1 Thessalonians 4:15
For this we say unto you by the word of the Lord, that we which are alive and remain unto the coming of the Lord shall not prevent them which are asleep. (1 Thessalonians 4:15)
By the word of the Lord.
 The apostle is appealing to a higher authority than his own (cf. on 1 Cor. 7:6, 10, 12, 25).
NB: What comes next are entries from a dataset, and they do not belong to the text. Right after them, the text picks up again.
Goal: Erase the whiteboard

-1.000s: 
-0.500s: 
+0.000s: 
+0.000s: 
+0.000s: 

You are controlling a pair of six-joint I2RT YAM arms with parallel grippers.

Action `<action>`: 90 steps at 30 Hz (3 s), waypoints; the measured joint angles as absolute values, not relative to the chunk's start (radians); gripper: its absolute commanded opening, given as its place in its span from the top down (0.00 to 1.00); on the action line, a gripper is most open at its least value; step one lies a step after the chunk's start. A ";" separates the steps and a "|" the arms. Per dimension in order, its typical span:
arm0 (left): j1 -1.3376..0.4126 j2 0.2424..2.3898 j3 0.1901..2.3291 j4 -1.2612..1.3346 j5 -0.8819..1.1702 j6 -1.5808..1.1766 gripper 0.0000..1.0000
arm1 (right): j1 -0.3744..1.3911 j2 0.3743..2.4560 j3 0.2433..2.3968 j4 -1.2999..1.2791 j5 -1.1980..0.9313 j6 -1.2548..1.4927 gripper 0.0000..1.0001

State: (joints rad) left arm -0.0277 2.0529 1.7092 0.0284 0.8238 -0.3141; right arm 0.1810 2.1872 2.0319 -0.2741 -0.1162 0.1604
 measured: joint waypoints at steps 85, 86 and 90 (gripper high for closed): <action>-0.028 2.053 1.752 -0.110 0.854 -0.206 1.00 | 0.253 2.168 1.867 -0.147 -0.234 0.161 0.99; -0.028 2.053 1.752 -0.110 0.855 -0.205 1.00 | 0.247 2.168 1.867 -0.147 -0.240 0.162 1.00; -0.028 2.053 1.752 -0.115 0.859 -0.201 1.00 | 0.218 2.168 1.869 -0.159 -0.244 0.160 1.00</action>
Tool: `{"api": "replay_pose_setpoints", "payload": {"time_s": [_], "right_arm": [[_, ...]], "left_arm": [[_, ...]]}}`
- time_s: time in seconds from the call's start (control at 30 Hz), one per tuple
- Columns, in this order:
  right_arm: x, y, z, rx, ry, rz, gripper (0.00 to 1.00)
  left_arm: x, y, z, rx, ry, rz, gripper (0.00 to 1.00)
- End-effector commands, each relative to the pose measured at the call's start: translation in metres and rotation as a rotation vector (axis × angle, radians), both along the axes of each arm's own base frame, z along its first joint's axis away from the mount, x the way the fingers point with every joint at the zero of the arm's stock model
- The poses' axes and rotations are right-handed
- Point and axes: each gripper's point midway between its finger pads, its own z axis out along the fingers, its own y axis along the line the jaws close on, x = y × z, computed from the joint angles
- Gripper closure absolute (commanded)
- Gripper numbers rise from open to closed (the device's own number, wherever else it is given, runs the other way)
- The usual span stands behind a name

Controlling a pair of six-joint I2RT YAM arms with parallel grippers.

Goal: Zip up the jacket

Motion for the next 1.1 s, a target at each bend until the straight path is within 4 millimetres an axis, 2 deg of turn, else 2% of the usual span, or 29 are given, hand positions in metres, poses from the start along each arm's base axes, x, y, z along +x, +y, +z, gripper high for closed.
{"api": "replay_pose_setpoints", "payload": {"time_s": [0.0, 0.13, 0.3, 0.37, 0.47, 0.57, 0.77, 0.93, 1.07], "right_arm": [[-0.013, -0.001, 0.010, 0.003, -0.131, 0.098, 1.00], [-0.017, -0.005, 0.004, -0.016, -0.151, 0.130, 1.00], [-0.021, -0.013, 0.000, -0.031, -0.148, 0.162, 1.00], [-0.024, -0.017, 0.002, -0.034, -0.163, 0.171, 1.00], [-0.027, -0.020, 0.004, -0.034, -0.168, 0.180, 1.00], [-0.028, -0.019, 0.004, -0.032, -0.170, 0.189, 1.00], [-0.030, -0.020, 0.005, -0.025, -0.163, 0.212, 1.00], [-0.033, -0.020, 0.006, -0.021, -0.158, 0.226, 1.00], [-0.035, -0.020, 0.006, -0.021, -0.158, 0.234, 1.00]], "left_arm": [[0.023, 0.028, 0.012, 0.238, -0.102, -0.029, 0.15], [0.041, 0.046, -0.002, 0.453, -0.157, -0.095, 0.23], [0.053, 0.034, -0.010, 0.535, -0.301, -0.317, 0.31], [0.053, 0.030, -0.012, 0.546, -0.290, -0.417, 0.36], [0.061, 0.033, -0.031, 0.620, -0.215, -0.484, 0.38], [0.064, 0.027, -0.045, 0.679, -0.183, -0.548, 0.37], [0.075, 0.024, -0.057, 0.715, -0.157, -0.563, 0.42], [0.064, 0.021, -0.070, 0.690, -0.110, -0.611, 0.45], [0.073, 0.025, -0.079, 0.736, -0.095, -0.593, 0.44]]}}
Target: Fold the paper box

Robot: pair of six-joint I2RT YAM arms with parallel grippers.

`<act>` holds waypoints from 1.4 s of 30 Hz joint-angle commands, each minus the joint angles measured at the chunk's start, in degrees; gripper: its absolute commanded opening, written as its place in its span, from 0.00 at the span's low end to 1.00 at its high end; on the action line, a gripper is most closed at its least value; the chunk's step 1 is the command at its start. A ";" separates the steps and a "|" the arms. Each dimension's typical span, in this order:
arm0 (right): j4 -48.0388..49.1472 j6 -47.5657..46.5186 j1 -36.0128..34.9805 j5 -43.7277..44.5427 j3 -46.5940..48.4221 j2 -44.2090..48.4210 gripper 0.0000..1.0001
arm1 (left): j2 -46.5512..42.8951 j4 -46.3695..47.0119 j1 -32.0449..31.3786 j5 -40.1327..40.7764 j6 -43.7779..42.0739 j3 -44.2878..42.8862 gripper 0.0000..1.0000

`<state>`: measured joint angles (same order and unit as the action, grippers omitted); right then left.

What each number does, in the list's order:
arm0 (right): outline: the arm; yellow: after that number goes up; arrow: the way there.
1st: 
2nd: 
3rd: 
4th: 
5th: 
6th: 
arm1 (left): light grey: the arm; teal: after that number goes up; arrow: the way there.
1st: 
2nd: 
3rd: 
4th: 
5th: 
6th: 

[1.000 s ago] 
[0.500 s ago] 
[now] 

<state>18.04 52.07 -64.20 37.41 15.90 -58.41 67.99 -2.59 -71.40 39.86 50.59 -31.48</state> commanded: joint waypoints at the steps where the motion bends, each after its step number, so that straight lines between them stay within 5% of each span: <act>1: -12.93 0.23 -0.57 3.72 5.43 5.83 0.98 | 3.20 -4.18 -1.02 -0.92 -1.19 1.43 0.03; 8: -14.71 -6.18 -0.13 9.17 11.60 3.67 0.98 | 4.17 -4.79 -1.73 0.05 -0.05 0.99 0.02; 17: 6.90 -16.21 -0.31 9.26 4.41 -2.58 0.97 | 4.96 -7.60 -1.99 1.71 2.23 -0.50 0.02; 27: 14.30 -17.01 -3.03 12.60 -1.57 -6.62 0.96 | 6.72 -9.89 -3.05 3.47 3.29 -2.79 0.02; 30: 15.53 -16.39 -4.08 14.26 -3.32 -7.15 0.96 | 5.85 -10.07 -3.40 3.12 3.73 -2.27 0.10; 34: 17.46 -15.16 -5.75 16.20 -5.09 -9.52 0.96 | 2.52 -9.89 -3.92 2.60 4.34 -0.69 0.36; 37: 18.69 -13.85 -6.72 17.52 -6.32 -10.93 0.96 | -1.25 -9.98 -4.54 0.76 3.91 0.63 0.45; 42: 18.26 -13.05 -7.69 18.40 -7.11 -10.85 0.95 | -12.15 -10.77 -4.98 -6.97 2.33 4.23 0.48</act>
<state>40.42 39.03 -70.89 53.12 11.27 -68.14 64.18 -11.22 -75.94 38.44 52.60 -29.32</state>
We which are alive and remain.
 Literally, “we the living ones, the remaining over ones,” that is, those who, in contrast with the righteous dead, remain alive until Christ’s return. Paul here appears to express a hope that he, and the converts to whom he is writing, will be alive when Jesus comes, a hope common with Christians of all ages. But he does not explicitly state that he will live until that great day (see Rom. 13:11; 1 Cor. 10:11; Phil. 4:5; Titus 2:13; see Additional Note on Rom. 13). He clarifies his thoughts on the matter in 1 Thess. 5:1-11, where he deals with the unexpectedness of the second advent and the uncertainty of his or their still being alive at the time of their Lord’s return (v. 10). It appears that the Thessalonian believers misunderstood Paul’s statements, and some willfully perverted them and taught that the day of the Lord was even then at hand (see on 2 Thess. 2:2). It was to rectify this error in their thinking that the apostle wrote his second letter a short time later (AA 264; see p. 262).
Coming.
 Gr. parousia (see on Matt. 24:3). Parousia was sometimes used for the arrival of a Roman general to celebrate a triumphal procession through the streets of a city. The word is thus appropriate for describing Christ’s triumphal return.
Not.
The negative is strongly expressed in the Greek.
Prevent.
 Gr. phthanō, “to come before,” “to precede.” This was the meaning of “prevent” when the KJV was translated. But the word has changed its meaning so that it no longer correctly translates the Gr. phthanō. Paul is assuring his readers that the living Christians will not be united with their Lord before those who have fallen asleep. “The dead in Christ shall rise first: then we which are alive and remain shall be caught up together with them” (vs. 16, 17). Thus the living saints will have no priority over those who have died in the Lord. This teaching makes clear the true state of those who have died “in Christ.” They are asleep, awaiting the Saviour’s coming. They have not yet been united with Him, but, like the living Christians, await the second advent for their longed-for union with the Master (cf. John 11:23-25). Neither class has precedence over the other; both will be taken to glory together by their Lord at His coming.